Observation of a Bilayer Superfluid with Interlayer Coherence

TL;DR

This paper reports the experimental realization of a bilayer superfluid with tunable interlayer coherence in ultracold Bose gases, demonstrating a phase transition to a superfluid state mediated by interlayer coupling.

Contribution

It introduces a controllable bilayer system of 2D ultracold Bose gases and provides direct evidence of interlayer-coupled superfluidity through correlation measurements and phase diagram mapping.

Findings

Observation of a crossover from short-range to quasi-long-range order.

Direct evidence of bilayer superfluidity mediated by interlayer coupling.

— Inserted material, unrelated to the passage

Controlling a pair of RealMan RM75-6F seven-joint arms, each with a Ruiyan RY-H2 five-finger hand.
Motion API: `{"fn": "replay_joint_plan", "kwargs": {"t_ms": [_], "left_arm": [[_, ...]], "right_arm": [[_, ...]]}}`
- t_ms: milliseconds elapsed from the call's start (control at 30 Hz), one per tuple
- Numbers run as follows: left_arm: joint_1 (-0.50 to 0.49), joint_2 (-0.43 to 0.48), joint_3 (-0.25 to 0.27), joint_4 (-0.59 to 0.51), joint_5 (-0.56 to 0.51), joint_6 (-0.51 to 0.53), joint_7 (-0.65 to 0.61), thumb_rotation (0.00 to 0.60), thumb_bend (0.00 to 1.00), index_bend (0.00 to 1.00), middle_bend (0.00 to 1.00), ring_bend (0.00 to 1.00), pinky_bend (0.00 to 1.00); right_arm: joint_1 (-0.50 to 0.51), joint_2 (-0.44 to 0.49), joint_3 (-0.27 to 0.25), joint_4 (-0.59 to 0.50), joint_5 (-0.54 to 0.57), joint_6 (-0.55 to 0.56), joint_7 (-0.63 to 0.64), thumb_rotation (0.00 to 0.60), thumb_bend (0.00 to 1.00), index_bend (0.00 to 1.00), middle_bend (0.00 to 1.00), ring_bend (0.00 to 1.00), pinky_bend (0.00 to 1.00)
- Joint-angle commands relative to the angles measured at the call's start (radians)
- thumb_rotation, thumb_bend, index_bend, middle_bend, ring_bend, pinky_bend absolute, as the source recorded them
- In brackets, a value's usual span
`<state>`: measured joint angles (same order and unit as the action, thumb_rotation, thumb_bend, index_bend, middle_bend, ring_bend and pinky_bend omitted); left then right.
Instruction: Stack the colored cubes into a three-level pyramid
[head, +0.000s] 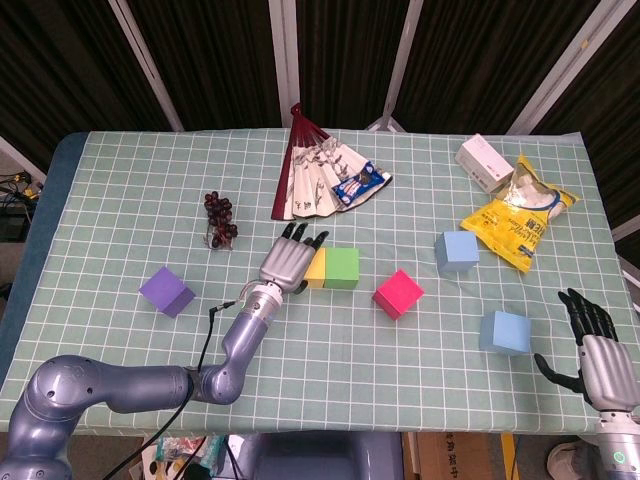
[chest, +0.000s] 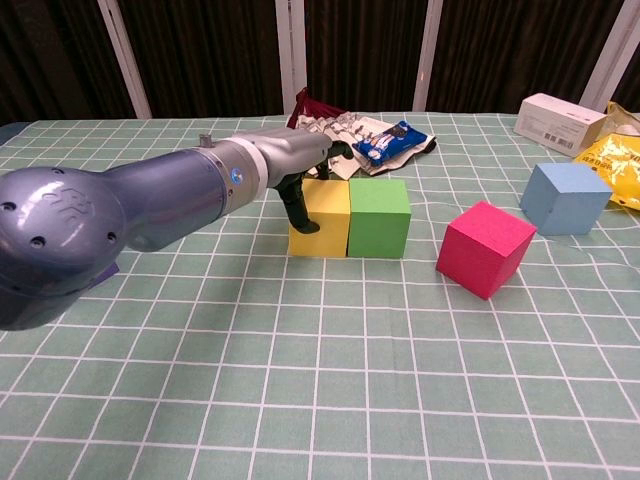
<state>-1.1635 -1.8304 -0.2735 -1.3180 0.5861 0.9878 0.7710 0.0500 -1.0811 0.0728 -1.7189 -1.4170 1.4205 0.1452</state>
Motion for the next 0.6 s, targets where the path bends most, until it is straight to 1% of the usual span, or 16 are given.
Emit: {"fn": "replay_joint_plan", "kwargs": {"t_ms": [33,300,467,600], "left_arm": [[-0.001,-0.003,-0.001,0.001,-0.002,0.003,0.004,0.6,0.42,0.0,0.32,0.02,0.0],[-0.003,-0.011,-0.005,0.0,-0.011,0.012,0.017,0.6,0.41,0.0,0.31,0.02,0.0],[-0.002,-0.014,-0.005,-0.001,-0.022,0.017,0.03,0.6,0.36,0.0,0.28,0.02,0.0],[-0.002,-0.013,-0.006,-0.003,-0.032,0.02,0.039,0.6,0.32,0.0,0.23,0.01,0.0]], "right_arm": [[0.0,0.0,-0.001,0.0,-0.001,0.0,0.0,0.6,0.3,0.0,0.0,0.0,0.0],[-0.001,0.0,-0.001,0.0,-0.005,0.004,0.001,0.6,0.3,0.0,0.0,0.0,0.0],[-0.001,0.0,-0.002,0.001,-0.007,0.005,0.002,0.6,0.3,0.0,0.0,0.0,0.0],[-0.001,0.0,-0.002,0.002,-0.008,0.005,0.001,0.6,0.3,0.0,0.0,0.0,0.0]]}}
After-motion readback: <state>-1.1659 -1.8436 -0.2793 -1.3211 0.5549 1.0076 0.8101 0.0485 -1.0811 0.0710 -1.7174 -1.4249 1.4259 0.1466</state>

Suppressed vortex excitations in the antisymmetric mode.

Abstract

Controlling the coupling between different degrees of freedom in many-body systems is a powerful technique for engineering novel phases of matter. We create a bilayer system of two-dimensional (2D) ultracold Bose gases and demonstrate the controlled generation of bulk coherence through tunable interlayer Josephson coupling. We probe the resulting correlation properties of both phase modes of the bilayer system: the symmetric phase mode is studied via a noise-correlation method, while the antisymmetric phase fluctuations are directly captured by matter-wave interferometry. The measured correlation functions for both of these modes exhibit a crossover from short-range to quasi-long-range order above a coupling-dependent critical point, thus providing direct evidence of bilayer superfluidity mediated by interlayer coupling. We map out the phase diagram and interpret it with renormalization-group theory and Monte Carlo simulations. Additionally, we elucidate the underlying mechanism through the observation of suppressed vortex excitations in the antisymmetric mode.